Once you reach the line containing "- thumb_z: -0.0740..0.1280" in the data below, restate each line word for word up to and including the one containing "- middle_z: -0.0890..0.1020".

Input data:
# # # # # # #

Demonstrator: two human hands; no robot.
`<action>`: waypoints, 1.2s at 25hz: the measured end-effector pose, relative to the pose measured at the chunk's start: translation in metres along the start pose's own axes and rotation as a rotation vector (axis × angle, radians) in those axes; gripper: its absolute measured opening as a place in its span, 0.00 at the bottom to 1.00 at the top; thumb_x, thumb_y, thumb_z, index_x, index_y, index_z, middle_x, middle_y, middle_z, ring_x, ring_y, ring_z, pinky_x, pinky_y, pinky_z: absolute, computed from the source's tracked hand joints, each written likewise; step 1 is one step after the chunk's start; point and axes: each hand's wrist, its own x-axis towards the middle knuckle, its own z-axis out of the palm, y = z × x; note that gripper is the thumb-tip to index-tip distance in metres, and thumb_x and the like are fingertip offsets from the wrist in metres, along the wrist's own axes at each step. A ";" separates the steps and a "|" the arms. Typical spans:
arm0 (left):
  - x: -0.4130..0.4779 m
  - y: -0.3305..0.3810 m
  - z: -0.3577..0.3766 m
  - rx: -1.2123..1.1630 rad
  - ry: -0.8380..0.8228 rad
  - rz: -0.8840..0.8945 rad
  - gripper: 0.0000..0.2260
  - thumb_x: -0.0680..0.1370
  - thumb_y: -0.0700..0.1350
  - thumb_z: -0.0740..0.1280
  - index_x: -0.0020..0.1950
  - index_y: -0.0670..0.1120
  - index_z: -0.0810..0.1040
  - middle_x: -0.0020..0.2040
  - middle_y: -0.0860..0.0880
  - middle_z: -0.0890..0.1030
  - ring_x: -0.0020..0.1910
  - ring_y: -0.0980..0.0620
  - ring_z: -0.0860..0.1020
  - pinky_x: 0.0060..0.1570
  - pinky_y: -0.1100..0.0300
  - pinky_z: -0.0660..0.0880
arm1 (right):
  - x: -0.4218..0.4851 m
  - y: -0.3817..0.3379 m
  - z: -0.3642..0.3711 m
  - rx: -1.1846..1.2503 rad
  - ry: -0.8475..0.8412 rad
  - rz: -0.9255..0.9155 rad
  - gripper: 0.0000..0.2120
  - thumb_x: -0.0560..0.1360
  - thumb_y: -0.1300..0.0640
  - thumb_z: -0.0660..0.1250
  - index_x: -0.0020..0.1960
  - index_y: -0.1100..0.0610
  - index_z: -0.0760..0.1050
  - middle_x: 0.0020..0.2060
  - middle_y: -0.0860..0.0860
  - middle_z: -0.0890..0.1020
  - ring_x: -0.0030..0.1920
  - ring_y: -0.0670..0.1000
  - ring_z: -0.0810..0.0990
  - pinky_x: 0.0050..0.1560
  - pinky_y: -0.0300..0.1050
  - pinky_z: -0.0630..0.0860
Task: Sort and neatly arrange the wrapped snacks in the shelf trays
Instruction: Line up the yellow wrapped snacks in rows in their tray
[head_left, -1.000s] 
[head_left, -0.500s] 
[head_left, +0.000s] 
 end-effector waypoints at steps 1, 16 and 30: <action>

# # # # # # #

The answer:
  - thumb_z: -0.0740..0.1280
  - index_x: -0.0020..0.1950
  - index_y: -0.0670..0.1120
  - index_z: -0.0810..0.1040
  - middle_x: -0.0020..0.2040
  - middle_y: -0.0860..0.0880
  - middle_z: -0.0890..0.1030
  - ring_x: -0.0020..0.1910
  - ring_y: -0.0980..0.0620
  - ring_z: -0.0860..0.1020
  - pinky_x: 0.0060..0.1570
  - pinky_y: -0.1100..0.0300
  - pinky_z: -0.0660..0.0880
arm1 (right):
  - x: -0.4218..0.4851 m
  - y: -0.3817..0.3379 m
  - z: -0.3642..0.3711 m
  - rx: -1.1846..1.2503 rad
  - ry: -0.8475..0.8412 rad
  - rz: -0.9255..0.9155 rad
  - gripper: 0.0000..0.2120
  - thumb_x: -0.0560..0.1360
  - thumb_y: -0.1300..0.0640
  - thumb_z: -0.0660..0.1250
  - index_x: -0.0020..0.1960
  - index_y: -0.1100..0.0610
  - index_z: -0.0760..0.1050
  - middle_x: 0.0020..0.2060
  - middle_y: -0.0860..0.0860
  - middle_z: -0.0890..0.1020

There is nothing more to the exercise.